Li Jian, Jia Ying-bin, Cai Chao-nong, Guan Xiao-dong, Li Pei-ping, Xie Yu-yan, Zhang Bai-meng
The Third Department of General Surgery, The Fifth Affiliated Hospital, Sun Yat-sen University, Zhuhai 519000, China.
Zhonghua Wei Chang Wai Ke Za Zhi. 2012 Nov;15(11):1171-4.
To evaluate whether neutrophil-lymphocyte ratio(NLR) predicts risk of recurrence in patients with advanced colon cancer undergoing curative resection followed by adjuvant chemotherapy.
A total of 149 patients with advanced colon cancer undergoing curative resection followed by adjuvant chemotherapy(FOLFOX6 protocol) were included. NLR was calculated preoperatively and before chemotherapy. The changes in NLR and the predictive value of NLR for prognosis were analyzed.
The NLR of 149 patients was 2.8±1.5. NLR of 3.5 was identified according to the ROC curve. NLR<3.5 and NLR≥3.5 were classified as low and high NLR group, respectively. The 5-year recurrence-free survival(RFS) of patients with high preoperative NLR(n=22) was significantly worse than that of those with low preoperative NLR(n=127)(50.9% vs. 76.4%, P=0.025). The difference of 5-year RFS between high pre-chemotherapy NLR group(n=34) and low pre-chemotherapy NLR group(n=115) was statistically significant(50.1% vs. 71.4%, P=0.032). The 5-year RFS was 79.5% in patients with low preoperative NLR converting to high pre-chemotherapy NLR(n=16), similar to the group with high pre-chemotherapy group(P=0.077).
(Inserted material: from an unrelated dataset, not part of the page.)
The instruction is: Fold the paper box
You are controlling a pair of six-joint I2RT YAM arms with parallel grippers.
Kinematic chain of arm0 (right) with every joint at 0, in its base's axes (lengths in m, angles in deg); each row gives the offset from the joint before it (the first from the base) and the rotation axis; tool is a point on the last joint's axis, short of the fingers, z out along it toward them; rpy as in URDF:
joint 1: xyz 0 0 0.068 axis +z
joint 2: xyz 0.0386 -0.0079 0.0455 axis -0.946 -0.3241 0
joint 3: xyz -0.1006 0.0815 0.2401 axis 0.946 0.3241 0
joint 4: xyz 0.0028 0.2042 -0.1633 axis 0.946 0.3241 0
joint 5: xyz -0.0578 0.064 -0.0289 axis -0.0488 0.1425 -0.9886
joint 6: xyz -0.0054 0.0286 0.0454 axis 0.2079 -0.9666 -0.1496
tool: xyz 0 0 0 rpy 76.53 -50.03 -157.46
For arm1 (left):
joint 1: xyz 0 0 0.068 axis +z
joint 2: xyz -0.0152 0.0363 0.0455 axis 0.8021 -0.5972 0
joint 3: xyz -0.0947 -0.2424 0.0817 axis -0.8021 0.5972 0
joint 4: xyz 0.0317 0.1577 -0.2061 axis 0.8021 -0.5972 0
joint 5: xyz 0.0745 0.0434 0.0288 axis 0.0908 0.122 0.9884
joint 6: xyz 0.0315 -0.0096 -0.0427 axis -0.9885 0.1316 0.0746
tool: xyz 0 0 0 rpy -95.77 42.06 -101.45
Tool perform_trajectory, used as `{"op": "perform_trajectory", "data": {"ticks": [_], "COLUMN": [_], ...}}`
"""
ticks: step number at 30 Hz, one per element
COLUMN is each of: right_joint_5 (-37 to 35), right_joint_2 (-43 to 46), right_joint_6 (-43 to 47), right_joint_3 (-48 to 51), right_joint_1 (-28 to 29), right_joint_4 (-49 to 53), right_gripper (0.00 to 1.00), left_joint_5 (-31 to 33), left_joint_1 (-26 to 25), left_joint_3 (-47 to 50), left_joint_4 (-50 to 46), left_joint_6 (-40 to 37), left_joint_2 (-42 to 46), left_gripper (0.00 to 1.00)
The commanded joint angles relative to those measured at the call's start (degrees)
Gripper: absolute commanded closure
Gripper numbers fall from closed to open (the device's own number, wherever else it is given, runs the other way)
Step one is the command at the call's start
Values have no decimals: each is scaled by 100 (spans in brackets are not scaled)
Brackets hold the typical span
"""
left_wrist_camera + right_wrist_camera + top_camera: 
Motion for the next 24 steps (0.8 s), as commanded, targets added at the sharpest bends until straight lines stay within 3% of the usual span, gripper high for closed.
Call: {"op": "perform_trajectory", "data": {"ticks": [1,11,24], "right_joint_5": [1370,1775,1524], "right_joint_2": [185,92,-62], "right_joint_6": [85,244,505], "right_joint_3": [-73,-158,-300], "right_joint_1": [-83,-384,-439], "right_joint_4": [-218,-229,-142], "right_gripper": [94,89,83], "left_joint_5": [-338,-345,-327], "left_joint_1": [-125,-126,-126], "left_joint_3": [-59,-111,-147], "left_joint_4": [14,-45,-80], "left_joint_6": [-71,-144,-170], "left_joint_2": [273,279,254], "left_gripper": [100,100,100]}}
The 5-year RFS was 17.7% in patients with high preoperative NLR reverting to low pre-chemotherapy NLR(n=12), similar to the group with low pre-chemotherapy group(P=0.978). There was significant difference in 5-year RFS between the postoperatively elevated group and postoperatively decreased group(P=0.036).
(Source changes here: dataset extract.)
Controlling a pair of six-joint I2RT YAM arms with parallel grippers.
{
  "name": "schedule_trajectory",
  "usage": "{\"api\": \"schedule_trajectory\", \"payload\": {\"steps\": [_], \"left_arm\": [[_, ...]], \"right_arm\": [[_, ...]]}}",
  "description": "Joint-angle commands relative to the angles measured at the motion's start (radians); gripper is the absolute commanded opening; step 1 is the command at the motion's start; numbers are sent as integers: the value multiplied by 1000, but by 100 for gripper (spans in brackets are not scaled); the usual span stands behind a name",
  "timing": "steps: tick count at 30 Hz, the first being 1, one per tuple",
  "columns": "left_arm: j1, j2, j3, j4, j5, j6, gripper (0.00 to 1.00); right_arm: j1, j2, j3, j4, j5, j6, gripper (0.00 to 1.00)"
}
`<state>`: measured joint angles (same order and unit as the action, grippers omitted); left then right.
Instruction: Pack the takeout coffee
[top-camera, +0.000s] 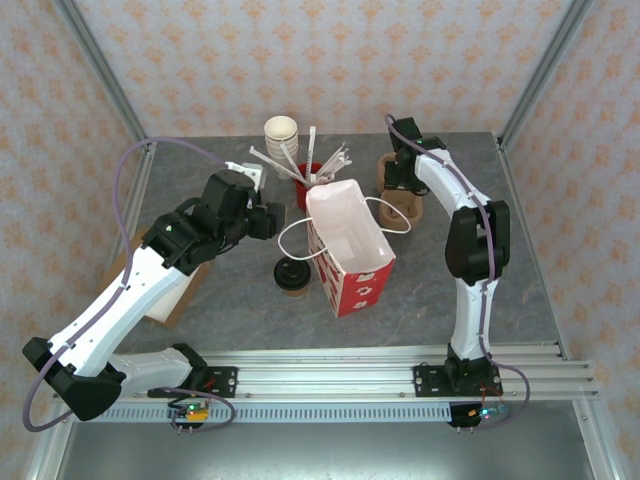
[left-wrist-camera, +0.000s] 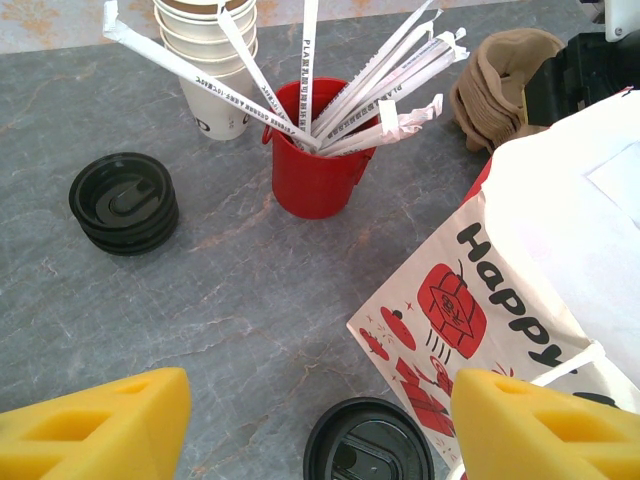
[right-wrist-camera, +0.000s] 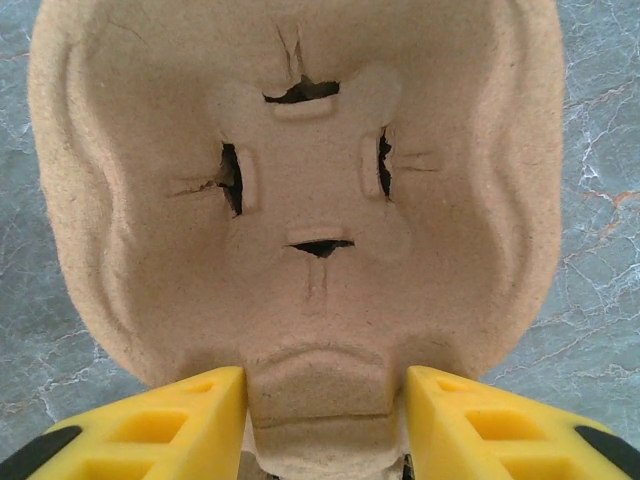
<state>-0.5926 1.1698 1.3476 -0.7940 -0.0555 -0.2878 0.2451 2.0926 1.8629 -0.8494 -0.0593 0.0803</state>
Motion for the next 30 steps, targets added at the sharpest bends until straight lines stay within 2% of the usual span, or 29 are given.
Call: {"api": "schedule_trajectory", "payload": {"steps": [1, 5, 16, 25, 30], "left_arm": [[9, -13, -8, 4, 0, -2, 70], [10, -15, -13, 6, -2, -2, 70], [10, -13, -20, 9, -2, 0, 70], [9, -22, -31, 19, -4, -6, 70], [10, -43, -44, 52, 5, -31, 70]], "right_arm": [[-7, 18, 33, -31, 19, -11, 46], [-6, 28, 38, -34, 22, -14, 44], [-7, -17, 68, -69, 38, -31, 31], [-6, -153, 83, -104, 50, -36, 29], [-6, -291, 75, -131, 92, -35, 28]]}}
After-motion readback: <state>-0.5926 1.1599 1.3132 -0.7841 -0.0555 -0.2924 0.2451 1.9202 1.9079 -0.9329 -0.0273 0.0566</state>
An elevated blood NLR may be a biomarker of poor RFS in patients with advanced colon cancer after curative resection and chemotherapy.
评估中性粒细胞与淋巴细胞比值(NLR)是否可预测接受根治性切除及辅助化疗的晚期结肠癌患者的复发风险。
纳入149例接受根治性切除及辅助化疗(FOLFOX6方案)的晚期结肠癌患者。术前及化疗前计算NLR。分析NLR的变化及其对预后的预测价值。
149例患者的NLR为2.8±1.5。根据ROC曲线确定NLR为3.5。NLR<3.5和NLR≥3.5分别分为低NLR组和高NLR组。术前高NLR组(n=22)患者的5年无复发生存率(RFS)显著低于术前低NLR组(n=127)(50.9%对76.4%,P=0.025)。化疗前高NLR组(n=34)与化疗前低NLR组(n=115)的5年RFS差异有统计学意义(50.1%对71.4%,P=0.032)。术前低NLR转为化疗前高NLR组(n=16)患者的5年RFS为79.5%,与化疗前高NLR组相似(P=0.077)。术前高NLR恢复为化疗前低NLR组(n=12)患者的5年RFS为17.7%,与化疗前低NLR组相似(P=0.978)。术后升高组与术后降低组的5年RFS有显著差异(P=0.036)。
血液NLR升高可能是根治性切除及化疗后晚期结肠癌患者RFS不良的生物标志物。